| WHAT IS REQUIRED |
Work out how many lines of the entries have the word "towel" in them. Respond with that number only.

[[ DATA FOR THE TASK, beginning ]]

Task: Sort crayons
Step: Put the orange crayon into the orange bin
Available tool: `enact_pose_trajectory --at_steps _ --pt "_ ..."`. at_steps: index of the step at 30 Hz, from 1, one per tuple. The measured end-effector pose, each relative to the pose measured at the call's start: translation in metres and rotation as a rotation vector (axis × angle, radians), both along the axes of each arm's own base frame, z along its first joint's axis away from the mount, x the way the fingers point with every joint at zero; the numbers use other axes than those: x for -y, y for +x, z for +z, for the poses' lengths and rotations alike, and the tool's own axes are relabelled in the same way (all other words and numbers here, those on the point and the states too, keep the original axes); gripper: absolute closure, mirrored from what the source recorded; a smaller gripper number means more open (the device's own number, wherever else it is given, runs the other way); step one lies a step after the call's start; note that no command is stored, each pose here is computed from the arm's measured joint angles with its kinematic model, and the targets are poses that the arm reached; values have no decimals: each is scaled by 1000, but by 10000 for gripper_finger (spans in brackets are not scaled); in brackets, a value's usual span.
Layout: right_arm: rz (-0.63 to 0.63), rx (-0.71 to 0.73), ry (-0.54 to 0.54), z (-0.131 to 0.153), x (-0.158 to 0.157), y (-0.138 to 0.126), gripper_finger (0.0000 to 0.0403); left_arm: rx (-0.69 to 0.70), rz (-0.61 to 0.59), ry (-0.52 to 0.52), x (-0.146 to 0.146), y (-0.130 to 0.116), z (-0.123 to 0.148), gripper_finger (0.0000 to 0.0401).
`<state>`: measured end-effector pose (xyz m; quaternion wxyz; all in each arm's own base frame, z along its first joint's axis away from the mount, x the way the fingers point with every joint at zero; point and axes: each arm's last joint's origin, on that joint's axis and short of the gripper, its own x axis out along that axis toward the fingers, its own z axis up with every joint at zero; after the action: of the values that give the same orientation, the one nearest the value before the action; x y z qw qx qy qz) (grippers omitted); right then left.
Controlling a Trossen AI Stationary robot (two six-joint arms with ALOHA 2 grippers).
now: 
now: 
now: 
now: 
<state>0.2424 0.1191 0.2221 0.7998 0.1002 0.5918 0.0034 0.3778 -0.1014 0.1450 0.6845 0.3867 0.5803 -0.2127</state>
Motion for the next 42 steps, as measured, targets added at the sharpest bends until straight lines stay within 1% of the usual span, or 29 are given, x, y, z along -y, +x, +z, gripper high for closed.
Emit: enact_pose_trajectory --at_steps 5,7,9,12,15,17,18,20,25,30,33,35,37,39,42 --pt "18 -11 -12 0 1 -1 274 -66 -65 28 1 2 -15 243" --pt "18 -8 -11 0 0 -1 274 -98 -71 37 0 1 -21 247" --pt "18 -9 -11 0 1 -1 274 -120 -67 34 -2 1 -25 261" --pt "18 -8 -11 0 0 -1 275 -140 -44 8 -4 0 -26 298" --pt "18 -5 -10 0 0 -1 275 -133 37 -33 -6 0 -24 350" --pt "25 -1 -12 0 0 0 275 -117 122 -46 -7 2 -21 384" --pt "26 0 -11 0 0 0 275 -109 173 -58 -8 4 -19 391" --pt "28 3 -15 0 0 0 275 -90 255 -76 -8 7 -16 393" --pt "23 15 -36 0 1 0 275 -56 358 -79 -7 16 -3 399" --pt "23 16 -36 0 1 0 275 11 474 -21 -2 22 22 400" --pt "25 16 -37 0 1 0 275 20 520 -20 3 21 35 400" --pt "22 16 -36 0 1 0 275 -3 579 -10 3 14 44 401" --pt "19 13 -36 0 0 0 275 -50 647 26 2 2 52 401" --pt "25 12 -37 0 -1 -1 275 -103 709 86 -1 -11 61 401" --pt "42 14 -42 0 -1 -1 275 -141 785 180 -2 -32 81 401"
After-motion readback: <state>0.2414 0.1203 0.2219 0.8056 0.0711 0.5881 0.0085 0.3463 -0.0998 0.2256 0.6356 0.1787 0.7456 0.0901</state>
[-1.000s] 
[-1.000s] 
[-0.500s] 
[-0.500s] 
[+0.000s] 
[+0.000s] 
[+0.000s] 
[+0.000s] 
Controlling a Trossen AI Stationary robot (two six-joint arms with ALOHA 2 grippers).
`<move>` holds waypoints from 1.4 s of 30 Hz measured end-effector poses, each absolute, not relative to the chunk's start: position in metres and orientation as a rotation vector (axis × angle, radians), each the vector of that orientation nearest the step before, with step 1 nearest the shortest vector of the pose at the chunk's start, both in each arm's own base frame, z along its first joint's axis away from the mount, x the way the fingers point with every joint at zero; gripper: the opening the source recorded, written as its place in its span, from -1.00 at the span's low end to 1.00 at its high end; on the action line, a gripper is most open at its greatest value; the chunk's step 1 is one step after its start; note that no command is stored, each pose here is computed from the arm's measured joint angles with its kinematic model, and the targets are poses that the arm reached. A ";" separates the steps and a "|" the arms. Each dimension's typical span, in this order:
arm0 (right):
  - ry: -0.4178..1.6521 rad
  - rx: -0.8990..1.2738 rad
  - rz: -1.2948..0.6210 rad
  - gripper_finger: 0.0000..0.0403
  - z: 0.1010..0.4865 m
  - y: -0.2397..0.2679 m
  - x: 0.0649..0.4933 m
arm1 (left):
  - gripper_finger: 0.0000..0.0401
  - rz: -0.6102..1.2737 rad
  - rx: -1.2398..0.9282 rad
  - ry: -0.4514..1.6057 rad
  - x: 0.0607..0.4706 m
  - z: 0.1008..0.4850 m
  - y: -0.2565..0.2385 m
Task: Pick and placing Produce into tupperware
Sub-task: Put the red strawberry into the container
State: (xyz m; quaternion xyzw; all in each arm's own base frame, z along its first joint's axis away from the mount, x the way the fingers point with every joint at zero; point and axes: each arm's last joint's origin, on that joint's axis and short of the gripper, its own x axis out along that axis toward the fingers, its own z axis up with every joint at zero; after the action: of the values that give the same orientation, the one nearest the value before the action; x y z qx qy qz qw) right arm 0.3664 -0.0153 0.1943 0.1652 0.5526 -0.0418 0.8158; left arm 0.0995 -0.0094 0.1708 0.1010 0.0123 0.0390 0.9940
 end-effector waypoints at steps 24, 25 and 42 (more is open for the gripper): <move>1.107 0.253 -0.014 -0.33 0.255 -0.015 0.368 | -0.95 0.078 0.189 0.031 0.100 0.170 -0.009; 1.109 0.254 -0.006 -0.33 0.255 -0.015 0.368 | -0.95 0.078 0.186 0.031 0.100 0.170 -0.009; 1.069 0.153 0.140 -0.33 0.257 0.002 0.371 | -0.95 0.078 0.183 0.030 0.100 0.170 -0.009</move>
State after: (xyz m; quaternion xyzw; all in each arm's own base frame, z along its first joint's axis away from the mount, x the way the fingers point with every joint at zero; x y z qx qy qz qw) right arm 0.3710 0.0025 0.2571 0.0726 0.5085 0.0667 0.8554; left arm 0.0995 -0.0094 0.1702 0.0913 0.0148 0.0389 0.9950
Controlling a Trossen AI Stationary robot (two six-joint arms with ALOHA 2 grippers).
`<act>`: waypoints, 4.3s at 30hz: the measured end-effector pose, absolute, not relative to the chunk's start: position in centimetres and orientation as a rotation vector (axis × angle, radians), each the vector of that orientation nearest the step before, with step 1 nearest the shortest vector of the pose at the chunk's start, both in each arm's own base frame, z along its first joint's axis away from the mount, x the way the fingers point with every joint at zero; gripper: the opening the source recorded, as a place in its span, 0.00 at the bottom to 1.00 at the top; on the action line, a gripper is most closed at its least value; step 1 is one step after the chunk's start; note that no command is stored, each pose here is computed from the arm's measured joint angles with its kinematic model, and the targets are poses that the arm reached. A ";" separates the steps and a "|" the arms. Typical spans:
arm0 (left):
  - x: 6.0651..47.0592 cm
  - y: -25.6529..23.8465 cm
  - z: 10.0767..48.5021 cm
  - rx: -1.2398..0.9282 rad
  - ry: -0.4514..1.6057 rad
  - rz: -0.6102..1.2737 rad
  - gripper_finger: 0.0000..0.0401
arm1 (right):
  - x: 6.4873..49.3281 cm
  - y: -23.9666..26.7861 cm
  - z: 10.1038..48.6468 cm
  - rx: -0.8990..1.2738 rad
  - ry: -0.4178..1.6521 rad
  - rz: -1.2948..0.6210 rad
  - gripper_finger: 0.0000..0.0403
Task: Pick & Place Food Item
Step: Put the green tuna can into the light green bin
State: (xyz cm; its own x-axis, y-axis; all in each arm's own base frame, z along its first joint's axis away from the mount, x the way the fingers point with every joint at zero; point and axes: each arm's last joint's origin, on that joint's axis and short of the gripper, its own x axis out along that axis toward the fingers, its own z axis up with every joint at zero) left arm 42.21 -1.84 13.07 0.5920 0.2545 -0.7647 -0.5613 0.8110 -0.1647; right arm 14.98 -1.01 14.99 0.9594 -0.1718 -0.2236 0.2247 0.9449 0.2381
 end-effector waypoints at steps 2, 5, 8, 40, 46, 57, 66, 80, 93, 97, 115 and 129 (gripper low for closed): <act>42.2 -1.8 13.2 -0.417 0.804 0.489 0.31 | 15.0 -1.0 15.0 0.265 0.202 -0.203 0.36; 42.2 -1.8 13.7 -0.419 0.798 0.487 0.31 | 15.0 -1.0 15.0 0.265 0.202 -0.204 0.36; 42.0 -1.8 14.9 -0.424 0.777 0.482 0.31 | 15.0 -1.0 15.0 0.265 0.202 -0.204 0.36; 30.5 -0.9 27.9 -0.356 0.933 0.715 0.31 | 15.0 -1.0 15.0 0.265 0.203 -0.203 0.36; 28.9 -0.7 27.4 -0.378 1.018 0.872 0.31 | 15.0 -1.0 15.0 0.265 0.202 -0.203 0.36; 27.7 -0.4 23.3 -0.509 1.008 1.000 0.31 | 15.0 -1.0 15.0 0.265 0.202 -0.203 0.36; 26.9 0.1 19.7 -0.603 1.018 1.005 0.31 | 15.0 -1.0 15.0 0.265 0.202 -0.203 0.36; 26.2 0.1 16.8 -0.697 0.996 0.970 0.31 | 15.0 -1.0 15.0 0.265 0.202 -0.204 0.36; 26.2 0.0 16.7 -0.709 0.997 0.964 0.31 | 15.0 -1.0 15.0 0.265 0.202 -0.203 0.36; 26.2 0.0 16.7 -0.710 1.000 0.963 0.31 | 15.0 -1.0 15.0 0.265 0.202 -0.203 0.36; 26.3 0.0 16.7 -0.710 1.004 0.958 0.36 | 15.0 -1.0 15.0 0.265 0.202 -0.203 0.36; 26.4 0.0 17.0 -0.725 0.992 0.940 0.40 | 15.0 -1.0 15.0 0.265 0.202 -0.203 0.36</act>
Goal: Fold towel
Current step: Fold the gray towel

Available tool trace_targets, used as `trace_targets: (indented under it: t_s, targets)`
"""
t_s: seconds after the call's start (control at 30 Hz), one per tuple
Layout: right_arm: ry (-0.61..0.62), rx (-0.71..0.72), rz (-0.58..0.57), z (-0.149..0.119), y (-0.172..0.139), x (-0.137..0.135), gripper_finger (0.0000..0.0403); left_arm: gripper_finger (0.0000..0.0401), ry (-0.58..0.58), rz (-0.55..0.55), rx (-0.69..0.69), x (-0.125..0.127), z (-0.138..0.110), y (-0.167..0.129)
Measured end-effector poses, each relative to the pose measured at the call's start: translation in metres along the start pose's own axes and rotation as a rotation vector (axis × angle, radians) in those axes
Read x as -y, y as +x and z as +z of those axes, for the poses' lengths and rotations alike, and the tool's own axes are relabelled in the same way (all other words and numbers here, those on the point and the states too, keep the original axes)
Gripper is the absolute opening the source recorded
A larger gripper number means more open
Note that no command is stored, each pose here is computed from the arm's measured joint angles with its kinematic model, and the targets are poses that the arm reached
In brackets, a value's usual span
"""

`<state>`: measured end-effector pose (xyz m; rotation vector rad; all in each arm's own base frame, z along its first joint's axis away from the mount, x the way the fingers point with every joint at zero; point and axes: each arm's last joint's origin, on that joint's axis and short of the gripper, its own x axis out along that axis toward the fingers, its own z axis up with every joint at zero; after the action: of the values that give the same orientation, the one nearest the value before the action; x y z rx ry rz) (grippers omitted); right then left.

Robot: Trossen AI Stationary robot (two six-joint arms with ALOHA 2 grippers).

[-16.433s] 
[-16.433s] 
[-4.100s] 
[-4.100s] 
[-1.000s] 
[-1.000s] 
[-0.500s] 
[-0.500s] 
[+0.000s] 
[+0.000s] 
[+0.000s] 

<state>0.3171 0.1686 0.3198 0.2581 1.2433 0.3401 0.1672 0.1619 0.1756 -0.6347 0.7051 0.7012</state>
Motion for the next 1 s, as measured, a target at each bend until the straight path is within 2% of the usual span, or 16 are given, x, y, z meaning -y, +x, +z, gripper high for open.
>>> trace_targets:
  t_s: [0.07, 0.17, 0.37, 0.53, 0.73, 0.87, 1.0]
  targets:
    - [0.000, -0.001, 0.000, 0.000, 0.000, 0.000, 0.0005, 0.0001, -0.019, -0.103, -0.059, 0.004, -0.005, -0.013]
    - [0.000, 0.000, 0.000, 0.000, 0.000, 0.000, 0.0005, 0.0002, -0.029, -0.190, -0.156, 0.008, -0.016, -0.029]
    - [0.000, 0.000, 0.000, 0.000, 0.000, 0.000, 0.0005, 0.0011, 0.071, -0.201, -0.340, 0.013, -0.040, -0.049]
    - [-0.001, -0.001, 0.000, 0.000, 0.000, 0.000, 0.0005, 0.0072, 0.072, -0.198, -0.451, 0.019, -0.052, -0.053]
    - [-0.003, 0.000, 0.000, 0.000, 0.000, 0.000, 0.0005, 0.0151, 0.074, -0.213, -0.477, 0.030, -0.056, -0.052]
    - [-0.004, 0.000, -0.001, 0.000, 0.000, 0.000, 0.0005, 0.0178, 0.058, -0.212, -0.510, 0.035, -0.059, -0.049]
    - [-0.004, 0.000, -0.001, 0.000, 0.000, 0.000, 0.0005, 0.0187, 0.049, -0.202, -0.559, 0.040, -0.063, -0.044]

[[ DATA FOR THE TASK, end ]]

| EXERCISE OUTPUT |
2